There were two good people of genuine faith present at the 5pm Eucharist this afternoon. Our chapel only holds about a dozen worshippers. Often we have 6 to 8 on Saturday afternoon. Here at midsummer it’s a bit different.
After they had left I cleaned up and straightened things out. I was in the breezeway heading for the door when without warning something hit me. Tears flowed down my face. Sent there by sorrow. But it’s more complex than that.
What burst heart to mind in that moment was something like this, though it was beyond words:
God loves us so very much. So very personally. So absolutely uniquely. And we need so much, all of us, to know that we are loved.
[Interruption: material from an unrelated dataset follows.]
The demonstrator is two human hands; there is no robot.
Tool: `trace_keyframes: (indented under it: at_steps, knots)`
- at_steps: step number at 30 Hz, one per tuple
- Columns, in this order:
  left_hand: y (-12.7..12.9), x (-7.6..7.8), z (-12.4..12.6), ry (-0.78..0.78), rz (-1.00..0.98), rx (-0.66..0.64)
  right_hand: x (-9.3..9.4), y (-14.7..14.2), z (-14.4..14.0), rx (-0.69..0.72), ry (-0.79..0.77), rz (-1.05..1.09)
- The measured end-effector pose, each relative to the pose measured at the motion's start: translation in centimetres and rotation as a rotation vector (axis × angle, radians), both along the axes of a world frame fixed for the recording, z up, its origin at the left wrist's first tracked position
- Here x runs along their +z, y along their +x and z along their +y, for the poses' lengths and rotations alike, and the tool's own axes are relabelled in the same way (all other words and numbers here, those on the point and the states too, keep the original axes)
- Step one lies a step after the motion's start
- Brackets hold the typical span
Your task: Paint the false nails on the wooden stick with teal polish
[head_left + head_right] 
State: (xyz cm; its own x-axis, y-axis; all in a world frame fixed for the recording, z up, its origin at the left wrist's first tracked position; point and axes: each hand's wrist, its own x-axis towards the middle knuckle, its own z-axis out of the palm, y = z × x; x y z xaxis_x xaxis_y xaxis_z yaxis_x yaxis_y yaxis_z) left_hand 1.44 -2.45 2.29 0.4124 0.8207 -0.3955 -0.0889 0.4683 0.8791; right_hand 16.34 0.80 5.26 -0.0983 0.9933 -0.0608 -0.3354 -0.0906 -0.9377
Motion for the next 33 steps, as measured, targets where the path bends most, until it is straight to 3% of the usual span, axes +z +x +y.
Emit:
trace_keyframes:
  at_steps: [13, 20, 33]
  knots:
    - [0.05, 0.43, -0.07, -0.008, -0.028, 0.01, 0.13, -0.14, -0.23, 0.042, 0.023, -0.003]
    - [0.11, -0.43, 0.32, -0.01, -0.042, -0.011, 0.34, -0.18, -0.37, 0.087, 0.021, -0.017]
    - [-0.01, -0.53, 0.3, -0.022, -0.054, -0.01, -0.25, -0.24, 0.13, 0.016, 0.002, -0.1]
How is it then that this place is not over-filled with people? How is it that there are not dozens, hundreds knocking on the doors when the church building is closed up? How can we not respond from the heart to that Heart?
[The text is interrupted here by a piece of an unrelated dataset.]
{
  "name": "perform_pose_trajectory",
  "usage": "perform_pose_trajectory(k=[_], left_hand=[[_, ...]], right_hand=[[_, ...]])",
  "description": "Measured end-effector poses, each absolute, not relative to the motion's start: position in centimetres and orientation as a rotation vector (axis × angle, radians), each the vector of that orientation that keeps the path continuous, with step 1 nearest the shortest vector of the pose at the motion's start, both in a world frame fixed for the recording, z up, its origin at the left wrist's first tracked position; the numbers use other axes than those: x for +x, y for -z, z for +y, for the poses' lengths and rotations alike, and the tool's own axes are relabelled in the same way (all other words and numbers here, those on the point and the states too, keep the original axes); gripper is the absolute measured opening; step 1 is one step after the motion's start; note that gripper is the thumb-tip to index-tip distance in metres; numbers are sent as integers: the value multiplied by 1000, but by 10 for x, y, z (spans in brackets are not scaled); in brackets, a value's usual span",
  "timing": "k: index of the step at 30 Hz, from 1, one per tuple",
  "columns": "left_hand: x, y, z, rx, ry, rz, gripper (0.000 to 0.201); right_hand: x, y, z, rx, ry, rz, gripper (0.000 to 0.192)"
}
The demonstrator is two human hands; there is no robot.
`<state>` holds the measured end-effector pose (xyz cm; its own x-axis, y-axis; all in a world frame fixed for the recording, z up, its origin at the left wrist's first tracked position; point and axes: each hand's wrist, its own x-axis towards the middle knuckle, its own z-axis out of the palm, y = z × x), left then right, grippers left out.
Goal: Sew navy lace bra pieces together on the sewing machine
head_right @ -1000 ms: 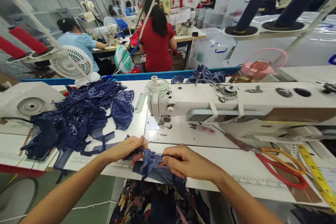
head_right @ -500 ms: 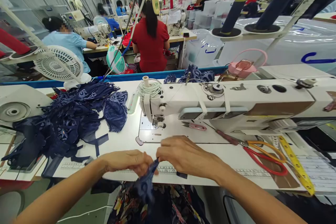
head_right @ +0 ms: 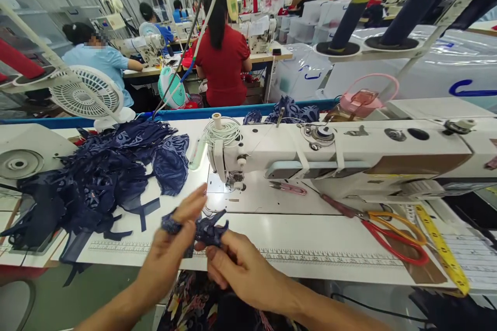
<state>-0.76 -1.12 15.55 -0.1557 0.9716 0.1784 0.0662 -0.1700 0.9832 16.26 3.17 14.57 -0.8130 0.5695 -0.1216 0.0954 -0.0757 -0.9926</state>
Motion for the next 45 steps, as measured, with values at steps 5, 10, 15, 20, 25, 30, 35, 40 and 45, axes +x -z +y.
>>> perform_pose_trajectory(k=[5, 10, 15, 20, 25, 30, 35, 40, 45], left_hand=[[-75, -160, 1, 578, -1723, 1244, 43], [-144, -133, -10, 109, -1634, 1550, 20], [-180, -124, -23, 281, -2103, 2086, 31], [-105, -112, -18, 1896, -1436, 2105, 27], [-15, -71, 1, 2490, -532, 1408, 80], [-10, -54, 2, 2544, -378, 1450, 87], [-2, -54, -1, 2515, -396, 1551, 86], [6, -54, -1, 2466, -449, 1614, 88], [1, -54, -2, 2531, -409, 1587, 86]], right_hand=[[191, -133, 68, -871, -1888, -1994, 41], [195, -112, 91, -1118, -1344, -2410, 33], [184, -104, 92, -1205, -1129, -2599, 34], [175, -104, 90, -1180, -1047, -2679, 33], [188, -103, 86, -1203, -927, -2815, 21], [246, -117, 109, -1438, -141, -2828, 40], [244, -126, 106, -1279, 511, -2643, 55], [189, -99, 84, -786, -198, -2775, 56], [176, -80, 97, -913, -142, -2785, 52]])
Some will tell me that when they stop to listen for the voice of God, they hear nothing. Only perfect silence. And who, they ask, can afford to stop and wait before nothing and silence in an age when there is so much to do and such pressure to get it done?
Of course I know that nothing when I stop to listen for God. That sheer silence is the voice of the perfect One who is already listening for the beat of my heart, and yours.
Precisely in the silence is the Presence. The silence is the Presence.
But very few come. It seems few pause and just try to listen. So Love goes on loving into the void we allow our lives to appear to be. Even though our lives are so very much more.
And so, my tears.
But those tears made me happy. Those tears brought me joy. That genuine newborn emotion was just like that I felt so often as I began seminary decades ago, as I recognized and moved to answer the call. It was an echo of first fervor. And it is a thing of beauty.
To feel God so near. To desire so completely to find the words (are there such?) to share the joy of that nearness; to rejoice, to revel in it with sisters and brothers.
Today the power brought me tears. They were so real that their sorrow shines brighter than joy. I can see that church of ours – and all of them, all the houses of worship of all the faiths – filled with human faces, with human hearts looking for the depth that tells our story. They need be filled not because I’m there or you or anyone else, but because God is there, still burning in the bush that never burns away. And will not.
Clare of Assisi, born on this date in the year 1193, put it this way reflecting on the call she and her sisters received, which is in some way also yours and mine:
“There are some who do not pray nor make sacrifices; there are many who live solely for the idolatry of their senses. There should be compensation. There should be someone who prays and makes sacrifices for those who do not do so. If this spiritual balance is not established, earth would be destroyed by the evil one.”
Help keep the balance, loved ones. With tears. With laughter. With all the tools our humanity affords us.
Amen.

July 16 post. I am still there in the weeping sorrow. Wondering if we are worshiping in tombstones called chapel, church. Longing for Creation to swallow the world & birth us anew.